Subject: RE: business case for mechanized documentation
From: Rich Morin <rdm@cfcl.com>
Date: Thu, 13 Apr 2006 14:43:40 -0800

At 2:21 PM -0600 4/13/06, Anderson, Kelly wrote:
> ... the user -vs- programmer audience issue is the largest gulf.

True.  My present focus is on administrators, programmers, and the
occasional user who wants to investigate some underlying issue.  I
would like to build on this, eventually, to answer user questions
such as "where did this file come from?", but that's more long term.


> man worked initially because most everything in unix was command
> line, and geared towards programmers. ...

Agreed.  Let's agree to ignore the general class of users for now.


> I think we can agree that ... the audience is critical.

The man pages work (to the extent that they do) because their users
are willing to RTFM (and supplementary documents) until they have a
grasp on the situation.  So, a man page may not be very forthcoming
with background and context information, but the dedicated reader
can still "get there" with enough effort.  Not a perfect solution,
but one which matches the needs and resources of most developers.


> Ok. That's a great goal, how do you propose to accomplish it?

I have several essays online that cover some of my ideas on this
topic.  See http://www.cfcl.com/rdm/MBD if you are interested.

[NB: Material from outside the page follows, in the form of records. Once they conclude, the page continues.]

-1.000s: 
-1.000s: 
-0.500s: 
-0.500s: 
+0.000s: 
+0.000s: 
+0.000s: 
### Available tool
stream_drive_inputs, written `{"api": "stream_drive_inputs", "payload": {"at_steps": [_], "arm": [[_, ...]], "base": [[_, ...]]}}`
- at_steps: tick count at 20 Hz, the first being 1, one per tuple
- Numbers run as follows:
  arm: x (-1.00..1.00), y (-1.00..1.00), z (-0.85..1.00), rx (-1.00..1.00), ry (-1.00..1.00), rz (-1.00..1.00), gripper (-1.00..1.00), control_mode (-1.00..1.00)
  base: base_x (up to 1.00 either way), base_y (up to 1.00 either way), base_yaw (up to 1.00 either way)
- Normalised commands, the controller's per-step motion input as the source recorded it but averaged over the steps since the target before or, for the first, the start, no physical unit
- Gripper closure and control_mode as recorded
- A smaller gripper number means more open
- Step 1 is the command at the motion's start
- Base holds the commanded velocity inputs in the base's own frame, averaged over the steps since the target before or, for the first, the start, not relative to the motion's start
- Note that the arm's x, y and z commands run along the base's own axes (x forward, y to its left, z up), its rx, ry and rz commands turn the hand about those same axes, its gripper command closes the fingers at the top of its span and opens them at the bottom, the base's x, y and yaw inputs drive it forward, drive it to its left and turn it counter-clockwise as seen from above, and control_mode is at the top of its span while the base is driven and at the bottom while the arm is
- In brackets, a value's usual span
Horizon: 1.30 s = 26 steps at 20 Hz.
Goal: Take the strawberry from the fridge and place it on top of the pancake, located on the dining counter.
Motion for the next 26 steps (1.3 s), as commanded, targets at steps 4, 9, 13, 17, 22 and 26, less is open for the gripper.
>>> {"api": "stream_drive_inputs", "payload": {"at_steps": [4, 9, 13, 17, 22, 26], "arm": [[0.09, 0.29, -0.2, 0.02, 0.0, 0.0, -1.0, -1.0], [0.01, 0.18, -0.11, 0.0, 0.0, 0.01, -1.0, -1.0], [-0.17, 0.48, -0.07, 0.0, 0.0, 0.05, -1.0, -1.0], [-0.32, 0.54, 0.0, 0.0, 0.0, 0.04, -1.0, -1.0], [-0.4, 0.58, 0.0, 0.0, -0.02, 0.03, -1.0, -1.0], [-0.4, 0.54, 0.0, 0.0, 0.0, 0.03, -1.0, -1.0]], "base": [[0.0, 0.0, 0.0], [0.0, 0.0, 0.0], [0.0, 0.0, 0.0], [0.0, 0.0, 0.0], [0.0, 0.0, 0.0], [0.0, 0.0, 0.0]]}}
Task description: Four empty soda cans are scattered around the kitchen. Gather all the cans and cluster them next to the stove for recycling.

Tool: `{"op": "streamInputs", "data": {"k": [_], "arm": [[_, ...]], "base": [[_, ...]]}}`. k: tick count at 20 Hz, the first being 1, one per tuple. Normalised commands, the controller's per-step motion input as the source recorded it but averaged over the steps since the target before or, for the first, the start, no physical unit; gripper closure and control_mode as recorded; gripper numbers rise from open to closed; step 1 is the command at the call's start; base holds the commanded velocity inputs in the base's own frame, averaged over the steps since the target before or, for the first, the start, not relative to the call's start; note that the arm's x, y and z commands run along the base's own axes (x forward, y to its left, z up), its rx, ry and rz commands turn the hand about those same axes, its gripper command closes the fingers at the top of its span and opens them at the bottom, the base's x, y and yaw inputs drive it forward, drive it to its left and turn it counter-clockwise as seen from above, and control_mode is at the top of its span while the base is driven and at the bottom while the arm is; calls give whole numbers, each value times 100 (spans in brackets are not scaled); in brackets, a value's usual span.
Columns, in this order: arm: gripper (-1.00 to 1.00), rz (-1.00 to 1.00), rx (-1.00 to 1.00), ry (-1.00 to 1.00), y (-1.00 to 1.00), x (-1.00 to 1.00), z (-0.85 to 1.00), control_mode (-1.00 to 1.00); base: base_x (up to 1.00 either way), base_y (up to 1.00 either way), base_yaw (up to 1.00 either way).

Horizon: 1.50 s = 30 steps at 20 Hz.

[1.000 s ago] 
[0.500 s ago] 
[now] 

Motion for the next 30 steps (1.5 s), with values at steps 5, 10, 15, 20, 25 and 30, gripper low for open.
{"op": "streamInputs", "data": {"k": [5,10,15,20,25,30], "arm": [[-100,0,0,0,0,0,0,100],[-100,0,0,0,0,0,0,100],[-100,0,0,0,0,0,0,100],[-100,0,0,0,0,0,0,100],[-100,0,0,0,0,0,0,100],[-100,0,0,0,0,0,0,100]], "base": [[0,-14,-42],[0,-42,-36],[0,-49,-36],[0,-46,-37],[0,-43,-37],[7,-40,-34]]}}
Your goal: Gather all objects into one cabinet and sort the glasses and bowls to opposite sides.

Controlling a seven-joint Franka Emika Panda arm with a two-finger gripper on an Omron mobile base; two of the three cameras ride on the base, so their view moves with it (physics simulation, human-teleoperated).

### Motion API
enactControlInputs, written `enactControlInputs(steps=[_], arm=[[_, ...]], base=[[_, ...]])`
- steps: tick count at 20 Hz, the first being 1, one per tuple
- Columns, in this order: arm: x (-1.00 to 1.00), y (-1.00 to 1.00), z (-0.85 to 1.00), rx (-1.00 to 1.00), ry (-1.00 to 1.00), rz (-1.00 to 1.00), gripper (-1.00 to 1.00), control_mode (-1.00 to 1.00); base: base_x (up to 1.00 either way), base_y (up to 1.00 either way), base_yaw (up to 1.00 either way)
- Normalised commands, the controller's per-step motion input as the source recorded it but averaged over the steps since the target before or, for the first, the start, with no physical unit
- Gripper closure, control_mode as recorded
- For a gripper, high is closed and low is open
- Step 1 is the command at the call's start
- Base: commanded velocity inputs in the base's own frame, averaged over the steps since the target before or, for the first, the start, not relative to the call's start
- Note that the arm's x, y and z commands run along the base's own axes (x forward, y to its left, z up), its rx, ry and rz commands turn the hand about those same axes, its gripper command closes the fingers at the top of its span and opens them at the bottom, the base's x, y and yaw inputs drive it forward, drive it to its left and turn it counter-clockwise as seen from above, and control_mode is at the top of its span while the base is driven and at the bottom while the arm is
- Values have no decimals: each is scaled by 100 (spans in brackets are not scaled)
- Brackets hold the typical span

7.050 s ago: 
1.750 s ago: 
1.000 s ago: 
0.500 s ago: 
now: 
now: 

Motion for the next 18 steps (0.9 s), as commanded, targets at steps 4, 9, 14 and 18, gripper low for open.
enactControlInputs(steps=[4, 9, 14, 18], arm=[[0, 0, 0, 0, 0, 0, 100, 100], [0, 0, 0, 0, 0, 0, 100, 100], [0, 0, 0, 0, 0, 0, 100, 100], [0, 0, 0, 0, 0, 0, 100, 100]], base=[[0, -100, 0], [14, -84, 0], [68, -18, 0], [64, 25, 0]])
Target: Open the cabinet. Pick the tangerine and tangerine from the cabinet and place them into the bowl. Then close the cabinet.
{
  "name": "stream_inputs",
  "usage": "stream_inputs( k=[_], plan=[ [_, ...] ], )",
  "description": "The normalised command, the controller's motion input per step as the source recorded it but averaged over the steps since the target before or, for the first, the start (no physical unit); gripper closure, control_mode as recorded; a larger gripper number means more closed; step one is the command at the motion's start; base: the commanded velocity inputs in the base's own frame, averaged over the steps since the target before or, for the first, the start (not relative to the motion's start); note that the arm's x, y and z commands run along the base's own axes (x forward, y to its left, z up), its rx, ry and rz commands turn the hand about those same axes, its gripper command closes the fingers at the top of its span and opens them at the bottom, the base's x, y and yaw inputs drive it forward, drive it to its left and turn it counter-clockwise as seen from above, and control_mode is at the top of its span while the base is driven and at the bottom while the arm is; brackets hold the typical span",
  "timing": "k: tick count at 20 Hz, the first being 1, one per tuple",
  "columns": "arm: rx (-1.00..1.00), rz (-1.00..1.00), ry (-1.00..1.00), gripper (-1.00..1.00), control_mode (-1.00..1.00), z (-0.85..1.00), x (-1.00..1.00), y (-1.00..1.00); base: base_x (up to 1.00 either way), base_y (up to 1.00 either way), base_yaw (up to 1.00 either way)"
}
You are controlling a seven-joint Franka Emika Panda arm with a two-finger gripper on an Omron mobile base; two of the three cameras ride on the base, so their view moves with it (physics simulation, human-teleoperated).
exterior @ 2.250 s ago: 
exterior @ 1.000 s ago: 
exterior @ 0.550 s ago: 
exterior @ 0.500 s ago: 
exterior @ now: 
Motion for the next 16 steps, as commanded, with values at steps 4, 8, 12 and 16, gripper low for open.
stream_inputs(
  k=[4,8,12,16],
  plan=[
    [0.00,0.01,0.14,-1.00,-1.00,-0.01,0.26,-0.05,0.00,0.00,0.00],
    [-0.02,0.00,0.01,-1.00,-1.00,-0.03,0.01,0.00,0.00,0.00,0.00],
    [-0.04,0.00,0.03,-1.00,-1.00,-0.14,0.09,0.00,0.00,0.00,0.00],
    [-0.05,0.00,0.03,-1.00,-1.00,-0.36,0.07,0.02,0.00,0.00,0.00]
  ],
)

> Entities and relationships are a great modelling tool.  Deriving
> these automatically from source code, however, seems a very AI
> intensive task.  How do you propose to move your research away
> from AI and towards something concrete?

"AI intensive" is an understatement for the problem of automatic
harvesting of relationships (though some data mining packages are
able to approach this in some situations).  However, that's not my
goal for the moment.  Rather, I hope to define the ontology by
hand, then use mechanical means to populate it with instances.


This (simplistic) table shows the general approach:

              Entity                Relationship

  Class       Ent. Class (EC)       Rel. Class (RC)

  Instance    Ent. Instance (EI)    Rel. Instance (RI)

Here are some representative examples:

  EC:  file node, control file, program

  RC:  reads, writes

  EI:  /etc/passwd, /bin/passwd

  RI:  /bin/passwd reads and writes /etc/passwd

If the documentation system "knows" that a program may read (and
sometimes write) a control file, it can accept the fact that the
/bin/passwd program (or really, a process embodying it) can do
both to /etc/passwd.

Although I've already done this sort of thing using imperative
languages, the results weren't as scalable as I wanted.  However,
knowledge representation and reasoning systems (e.g., OpenCyc,
OpenLoom) are quite capable of storing this sort of information,
answering queries, etc.  I'm currently playing with OpenLoom, to
bring myself up to speed on it and evaluate its suitability.


The major challenges, from my perspective, lie in

  *  creating the ontology (including relationships)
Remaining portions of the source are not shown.